Is he an unnamed Defense Department source
who told Newsweek magazine that he had read a
government document detailing an incident where US
military personnel at the detention camp at
Guantanamo Bay, Cuba, allegedly flushed a copy of
the Koran down a toilet?
After
all, that report, which
was printed in a small item in last week's "Periscope"
section of the magazine, spurred violent
protests across the Muslim world, particularly in
Afghanistan, where at least 15 people were
killed and the government of President Hamid Karzai
was badly shaken just a week before he was
due to travel to Washington.
Or is the "son of
a bitch" US President George W Bush, whose
administration began fixing intelligence at least
eight months before invading Iraq in order to make
the public believe that Baghdad posed a serious
threat to the United States and its allies?
After all, the war and its bloody
aftermath have taken a toll of at least 30,000
lives, according to the most conservative
estimates, and ongoing conflict continues to kill
scores more every week with no end in sight.

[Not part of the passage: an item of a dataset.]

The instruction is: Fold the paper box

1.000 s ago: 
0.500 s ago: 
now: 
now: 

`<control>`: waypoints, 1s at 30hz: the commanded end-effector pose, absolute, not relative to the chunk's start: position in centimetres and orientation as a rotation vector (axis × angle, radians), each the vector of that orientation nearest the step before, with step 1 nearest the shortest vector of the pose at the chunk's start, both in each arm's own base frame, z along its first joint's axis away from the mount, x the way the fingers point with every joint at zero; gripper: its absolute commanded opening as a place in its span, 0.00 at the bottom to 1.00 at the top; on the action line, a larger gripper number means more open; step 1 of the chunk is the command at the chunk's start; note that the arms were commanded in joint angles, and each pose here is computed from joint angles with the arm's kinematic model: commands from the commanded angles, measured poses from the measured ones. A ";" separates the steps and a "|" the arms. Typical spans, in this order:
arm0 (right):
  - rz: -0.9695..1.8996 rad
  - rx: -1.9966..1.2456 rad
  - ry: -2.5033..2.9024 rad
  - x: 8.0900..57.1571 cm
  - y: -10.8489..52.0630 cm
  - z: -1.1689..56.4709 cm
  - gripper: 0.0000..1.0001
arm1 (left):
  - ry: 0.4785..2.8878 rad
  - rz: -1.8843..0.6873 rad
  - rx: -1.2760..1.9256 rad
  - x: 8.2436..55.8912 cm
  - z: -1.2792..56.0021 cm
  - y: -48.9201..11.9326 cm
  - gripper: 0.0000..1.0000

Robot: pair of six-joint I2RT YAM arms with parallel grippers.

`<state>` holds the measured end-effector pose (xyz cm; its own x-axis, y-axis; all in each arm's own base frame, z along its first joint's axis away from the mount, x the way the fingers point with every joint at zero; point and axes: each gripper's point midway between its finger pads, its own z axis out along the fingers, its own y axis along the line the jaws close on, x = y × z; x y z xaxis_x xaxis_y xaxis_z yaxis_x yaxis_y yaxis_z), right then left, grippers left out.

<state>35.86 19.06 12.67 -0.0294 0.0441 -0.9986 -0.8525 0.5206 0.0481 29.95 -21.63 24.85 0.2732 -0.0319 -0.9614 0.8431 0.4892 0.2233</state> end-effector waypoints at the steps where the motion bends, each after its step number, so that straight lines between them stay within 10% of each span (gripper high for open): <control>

Readers of the British press might be
inclined to choose the second option based on the
sensational leak to the London Times two weeks ago
of the minutes of a July 23, 2002, meeting between
Prime Minister Tony Blair and his closest advisers
during which the head of the intelligence agency
MI6, just back from Washington, reported that Bush
had decided on war and that "the intelligence and
facts were being fixed around the policy".
While that was big news in Britain, it was
hard to find any trace of it in the US press.
So
consumers of US media would choose option
number one, because the Koran story has been
the nation's top news story since the magazine
published a qualified apology for it on
Sunday before making a vague retraction on Monday.
Indeed, the "son of a bitch" statement was
made by Pentagon spokesman Lawrence DiRita, a Bush
loyalist who, like his right-wing backers, has
been in high dudgeon over the "irresponsibility"
of one of the nation's most influential purveyors
of news.
DiRita was responding to the
news that an unnamed but "longtime reliable"
Defense Department source had told Newsweek he was no
longer certain which documents that had crossed
his desk had recounted how Guantanamo guards had
desecrated the Koran in order to rattle detainees.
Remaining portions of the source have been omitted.